Homeowners interested in learning more about or entering the Sixteenth Judicial Circuit Kane County Mandatory Residential Foreclosure Mediation Program should reach out to Program Coordinator Kevin Malone, at (630)444-3128 or kmalone@aboutrsi.org.
- Click here to see the complete evaluation results for the 16th Circuit.
- Click here to see Six Programs, Six Models study evaluating the six programs created through the Office of the Illinois Attorney General.
- Click here for an Executive Summary of the Six Programs, Six Models.
Background on Grant
In May of 2013, the Office of Illinois Attorney General Lisa M. Madigan awarded multi-year grants totaling $5 million to three Illinois non-profits to foster foreclosure mediation. In the northern region of the state, Resolution Systems Institute worked with courts in Kane County (16th Judicial Circuit), Lake County (19th Judicial Circuit), and Winnebago and Boone counties (17th Judicial Circuit) to develop the three programs that RSI now administers.

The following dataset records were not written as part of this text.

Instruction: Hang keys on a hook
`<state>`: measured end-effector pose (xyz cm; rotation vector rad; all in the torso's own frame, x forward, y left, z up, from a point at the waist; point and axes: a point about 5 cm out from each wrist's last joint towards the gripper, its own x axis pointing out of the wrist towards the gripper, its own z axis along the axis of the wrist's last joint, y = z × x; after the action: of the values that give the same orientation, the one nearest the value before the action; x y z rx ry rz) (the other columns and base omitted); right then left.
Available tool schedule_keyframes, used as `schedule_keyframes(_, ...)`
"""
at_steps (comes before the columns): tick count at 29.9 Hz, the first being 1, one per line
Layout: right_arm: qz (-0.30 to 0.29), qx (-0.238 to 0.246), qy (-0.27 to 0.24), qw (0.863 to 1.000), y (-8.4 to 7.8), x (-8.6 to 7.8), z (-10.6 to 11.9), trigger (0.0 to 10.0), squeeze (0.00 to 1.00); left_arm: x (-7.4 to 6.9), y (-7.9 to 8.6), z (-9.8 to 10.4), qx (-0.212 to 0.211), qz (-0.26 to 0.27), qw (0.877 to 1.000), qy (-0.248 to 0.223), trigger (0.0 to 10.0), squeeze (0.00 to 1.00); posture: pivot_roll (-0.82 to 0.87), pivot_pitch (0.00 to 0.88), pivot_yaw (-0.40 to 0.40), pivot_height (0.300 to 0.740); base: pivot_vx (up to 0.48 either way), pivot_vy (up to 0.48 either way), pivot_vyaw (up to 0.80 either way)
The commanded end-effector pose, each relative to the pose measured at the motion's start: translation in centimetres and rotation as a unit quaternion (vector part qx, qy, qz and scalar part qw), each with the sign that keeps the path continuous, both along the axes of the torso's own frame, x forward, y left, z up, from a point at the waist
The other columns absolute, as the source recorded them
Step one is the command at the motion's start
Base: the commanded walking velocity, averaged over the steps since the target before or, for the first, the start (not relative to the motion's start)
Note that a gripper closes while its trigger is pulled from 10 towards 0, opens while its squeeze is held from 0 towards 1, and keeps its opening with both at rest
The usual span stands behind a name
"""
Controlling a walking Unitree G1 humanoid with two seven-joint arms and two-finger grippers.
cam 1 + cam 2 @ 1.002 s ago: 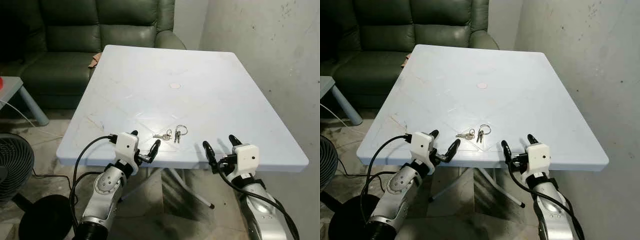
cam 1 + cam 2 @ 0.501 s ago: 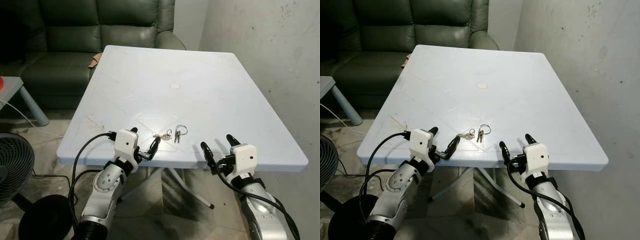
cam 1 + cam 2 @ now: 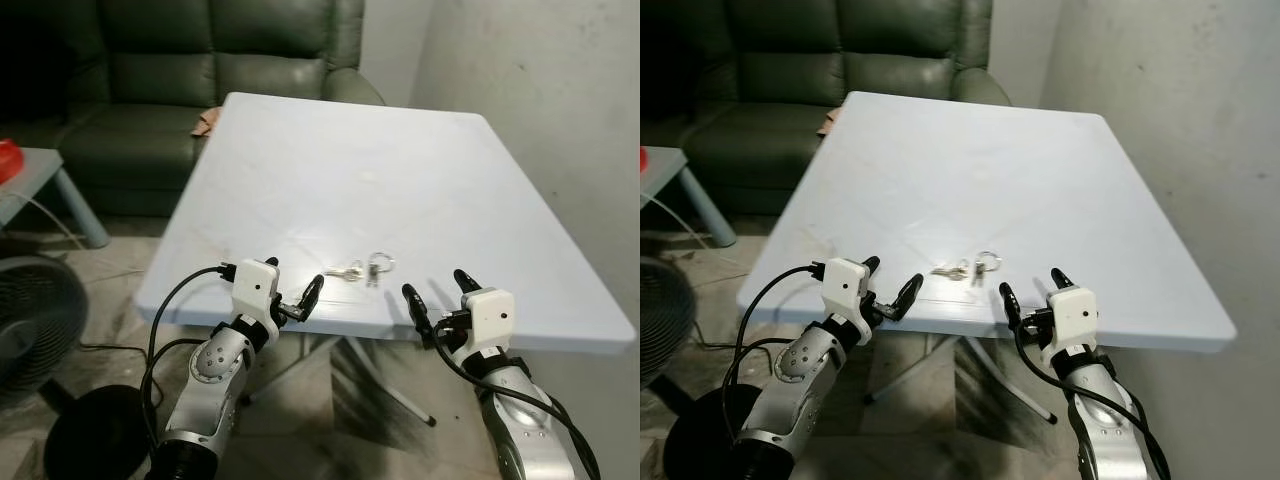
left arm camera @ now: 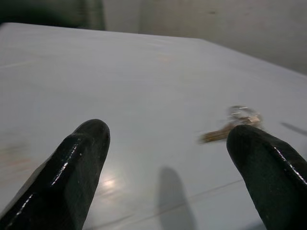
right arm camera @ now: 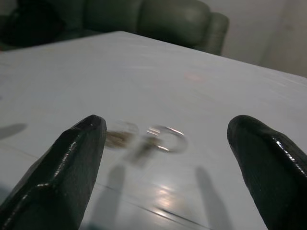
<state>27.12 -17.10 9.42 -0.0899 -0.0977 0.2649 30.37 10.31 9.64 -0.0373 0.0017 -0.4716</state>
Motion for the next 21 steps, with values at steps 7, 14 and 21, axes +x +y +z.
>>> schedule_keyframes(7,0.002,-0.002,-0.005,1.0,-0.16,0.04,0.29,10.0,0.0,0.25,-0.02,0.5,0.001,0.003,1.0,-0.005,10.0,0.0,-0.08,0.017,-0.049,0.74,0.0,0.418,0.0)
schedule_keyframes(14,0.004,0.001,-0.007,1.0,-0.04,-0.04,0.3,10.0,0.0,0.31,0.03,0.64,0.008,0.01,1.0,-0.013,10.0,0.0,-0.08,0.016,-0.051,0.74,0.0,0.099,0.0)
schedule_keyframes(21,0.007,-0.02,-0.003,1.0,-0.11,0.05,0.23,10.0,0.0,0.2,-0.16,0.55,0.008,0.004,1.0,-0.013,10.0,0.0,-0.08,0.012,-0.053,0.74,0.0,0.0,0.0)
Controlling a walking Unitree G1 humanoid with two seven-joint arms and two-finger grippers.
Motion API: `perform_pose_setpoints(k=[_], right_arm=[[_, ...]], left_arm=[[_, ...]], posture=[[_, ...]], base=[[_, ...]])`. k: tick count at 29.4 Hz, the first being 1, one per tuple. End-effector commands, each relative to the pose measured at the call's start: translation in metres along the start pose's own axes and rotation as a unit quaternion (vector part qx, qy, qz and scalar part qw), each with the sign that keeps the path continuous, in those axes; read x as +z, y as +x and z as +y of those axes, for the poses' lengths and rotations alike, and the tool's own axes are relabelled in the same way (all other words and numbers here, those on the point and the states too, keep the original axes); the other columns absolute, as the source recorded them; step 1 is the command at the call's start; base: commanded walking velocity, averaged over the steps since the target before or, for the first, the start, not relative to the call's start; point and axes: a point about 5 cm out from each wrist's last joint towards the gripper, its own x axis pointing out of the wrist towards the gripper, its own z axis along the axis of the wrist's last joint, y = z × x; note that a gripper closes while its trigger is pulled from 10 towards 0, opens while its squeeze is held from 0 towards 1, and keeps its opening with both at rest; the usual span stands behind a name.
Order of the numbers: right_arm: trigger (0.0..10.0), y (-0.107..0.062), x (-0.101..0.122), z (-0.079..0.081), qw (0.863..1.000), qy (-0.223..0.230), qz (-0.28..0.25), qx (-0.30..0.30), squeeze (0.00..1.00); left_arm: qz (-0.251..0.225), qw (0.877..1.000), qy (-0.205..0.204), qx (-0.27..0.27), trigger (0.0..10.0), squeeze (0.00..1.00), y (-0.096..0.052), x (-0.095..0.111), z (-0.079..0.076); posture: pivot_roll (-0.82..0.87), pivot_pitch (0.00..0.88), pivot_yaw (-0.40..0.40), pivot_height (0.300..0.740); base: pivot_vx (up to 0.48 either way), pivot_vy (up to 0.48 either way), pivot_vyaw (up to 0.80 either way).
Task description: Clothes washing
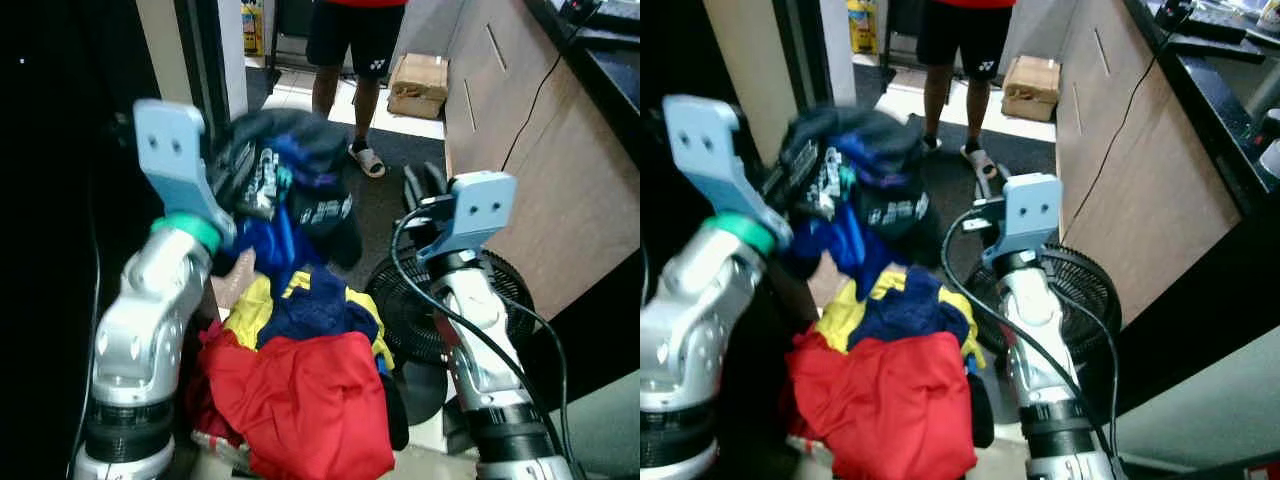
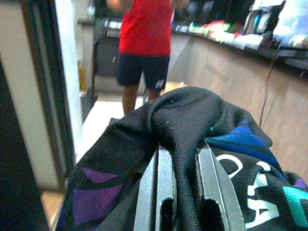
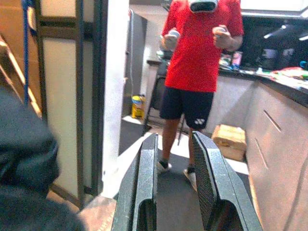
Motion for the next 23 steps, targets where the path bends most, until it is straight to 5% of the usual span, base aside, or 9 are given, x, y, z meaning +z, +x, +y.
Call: perform_pose_setpoints(k=[1, 12, 23], right_arm=[[10.0, -0.008, -0.007, -0.003, 1.000, -0.005, 0.022, -0.014, 0.00], [10.0, -0.014, -0.013, -0.003, 0.999, -0.024, 0.047, -0.013, 0.00], [10.0, -0.016, -0.014, -0.004, 0.998, -0.028, 0.055, -0.017, 0.00]], left_arm=[[-0.003, 1.000, -0.001, 0.003, 10.0, 0.00, 0.000, -0.001, -0.006], [0.015, 1.000, -0.008, 0.013, 10.0, 0.00, 0.005, -0.015, -0.011], [0.016, 1.000, -0.005, 0.012, 10.0, 0.00, 0.005, -0.017, -0.014]], posture=[[0.10, 0.000, -0.017, 0.740], [0.08, 0.000, -0.014, 0.740], [0.08, 0.000, -0.011, 0.740]], base=[[0.000, 0.000, 0.00], [0.000, 0.000, 0.00], [-0.331, 0.000, 0.00]])
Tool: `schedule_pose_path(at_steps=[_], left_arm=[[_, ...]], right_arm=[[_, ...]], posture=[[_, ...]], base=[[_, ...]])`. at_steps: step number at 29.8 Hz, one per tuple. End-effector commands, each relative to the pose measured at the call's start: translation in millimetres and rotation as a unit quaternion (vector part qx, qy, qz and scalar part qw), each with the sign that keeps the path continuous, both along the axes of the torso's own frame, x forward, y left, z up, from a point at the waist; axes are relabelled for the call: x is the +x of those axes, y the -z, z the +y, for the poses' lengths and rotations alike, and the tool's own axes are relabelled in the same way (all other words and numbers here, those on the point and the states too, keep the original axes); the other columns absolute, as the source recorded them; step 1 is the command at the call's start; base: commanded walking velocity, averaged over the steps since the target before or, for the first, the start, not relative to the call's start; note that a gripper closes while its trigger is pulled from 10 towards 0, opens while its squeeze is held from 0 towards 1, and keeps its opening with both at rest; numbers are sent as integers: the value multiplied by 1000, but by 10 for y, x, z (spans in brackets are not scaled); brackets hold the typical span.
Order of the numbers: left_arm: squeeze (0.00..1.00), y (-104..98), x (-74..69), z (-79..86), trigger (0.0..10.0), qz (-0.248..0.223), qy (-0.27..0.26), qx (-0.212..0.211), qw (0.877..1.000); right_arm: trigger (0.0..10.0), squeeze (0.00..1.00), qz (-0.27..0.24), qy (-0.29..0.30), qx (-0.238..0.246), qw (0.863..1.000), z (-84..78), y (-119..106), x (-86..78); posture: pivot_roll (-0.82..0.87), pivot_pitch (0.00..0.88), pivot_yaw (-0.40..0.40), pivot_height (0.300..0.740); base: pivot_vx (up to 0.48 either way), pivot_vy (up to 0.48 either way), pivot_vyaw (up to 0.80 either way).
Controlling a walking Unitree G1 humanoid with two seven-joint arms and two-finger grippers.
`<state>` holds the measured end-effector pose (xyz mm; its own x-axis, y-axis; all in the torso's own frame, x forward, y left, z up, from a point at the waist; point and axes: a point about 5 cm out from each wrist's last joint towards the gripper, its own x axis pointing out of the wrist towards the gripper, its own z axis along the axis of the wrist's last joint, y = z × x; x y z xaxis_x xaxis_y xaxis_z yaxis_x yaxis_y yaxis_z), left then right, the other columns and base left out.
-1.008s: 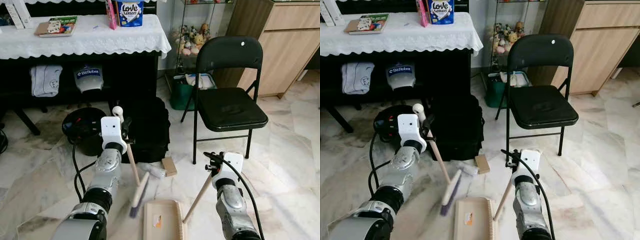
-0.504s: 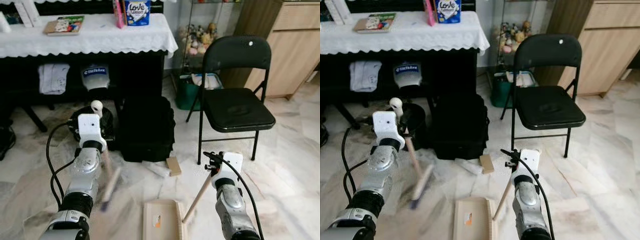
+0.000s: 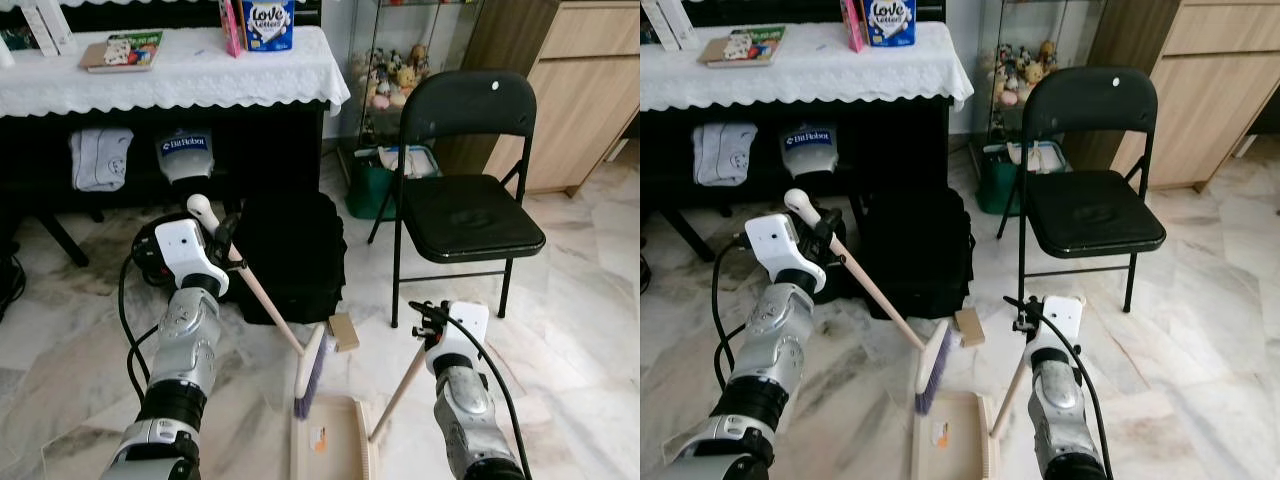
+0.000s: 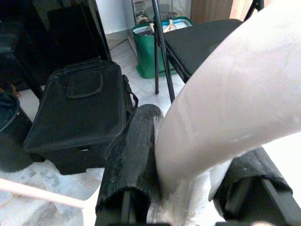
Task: Sweep floor
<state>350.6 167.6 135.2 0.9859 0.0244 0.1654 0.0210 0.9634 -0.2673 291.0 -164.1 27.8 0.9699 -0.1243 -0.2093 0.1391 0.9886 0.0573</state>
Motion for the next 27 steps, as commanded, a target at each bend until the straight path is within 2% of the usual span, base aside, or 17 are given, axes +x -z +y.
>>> schedule_pose_path(at_steps=[1, 5, 10, 13, 19, 27], left_arm=[[0, -122, 13, -18, 10000, -26, 7, -17, 999], [0, -122, 16, -81, 10000, -26, 24, -34, 999], [0, -103, 36, -106, 10000, -23, 21, -52, 998], [0, -56, 53, -135, 10000, -14, 15, -39, 999], [0, -61, 129, -233, 10000, -7, 10, 30, 999], [0, -17, 154, -330, 10000, 3, 19, 36, 999]], right_arm=[[10000, 0, -13, -1, 2, 1000, 12, -46, 31], [10000, 0, -12, -1, 3, 1000, 20, -44, 28], [10000, 0, -14, -1, 5, 1000, 30, -48, 29], [10000, 0, -16, 0, 6, 1000, 22, -52, 28], [10000, 0, -16, 0, 6, 1000, 28, -54, 27], [10000, 0, -16, 1, 7, 1000, 20, -44, 20]], posture=[[-79, 45, -7, 740], [-81, 48, -4, 740], [-84, 49, -2, 740], [-87, 48, -3, 740], [-86, 49, -4, 740], [-90, 48, -2, 740]], base=[[0, 0, 0], [0, 0, 0], [0, 0, 0], [0, 0, 0], [0, 0, 0], [0, 0, 0]])
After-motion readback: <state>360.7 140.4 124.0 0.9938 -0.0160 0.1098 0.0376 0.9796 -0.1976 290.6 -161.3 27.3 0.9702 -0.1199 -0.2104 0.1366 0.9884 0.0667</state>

RSI designed and implemented the statewide cloud-based case management, monitoring and evaluation system, which made this evaluation possible. RSI also is responsible for training mediators for all the programs in the state and is working with Northern Illinois University School of Law, which has established a legal clinic under the grant to assist homeowners facing foreclosure. Dispute Resolution Institute, a Carbondale-based mediation nonprofit, is administering payments for all the mediators mediating for the grant- funded programs.
Background on Resolution Systems Institute
Resolution Systems Institute is a non-profit organization that was founded in 1995. RSI’s mission is to strengthen justice by enhancing court alternative dispute resolution. Founded on the premise that collecting and disseminating reliable information about court ADR can raise the quality of court ADR, RSI has assisted state and federal courts with the design, administration, monitoring and evaluation of mediation programs, as well as training ADR neutrals. Courts and individuals across the country call on RSI for advice and make use of CourtADR.org, RSI’s Court ADR Resource Center.
With a multi-year grant from the Office of Illinois Attorney General Lisa M. Madigan that supported this evaluation and the programs it studied, RSI has fully implemented the advice the organization has developed over the course of two decades: Seek stakeholder input. Set goals. Design clear systems. Train skilled neutrals. Collect uniform data. Share information with stakeholders. Assess programs with an expert eye. Never stop working to improve court ADR programs.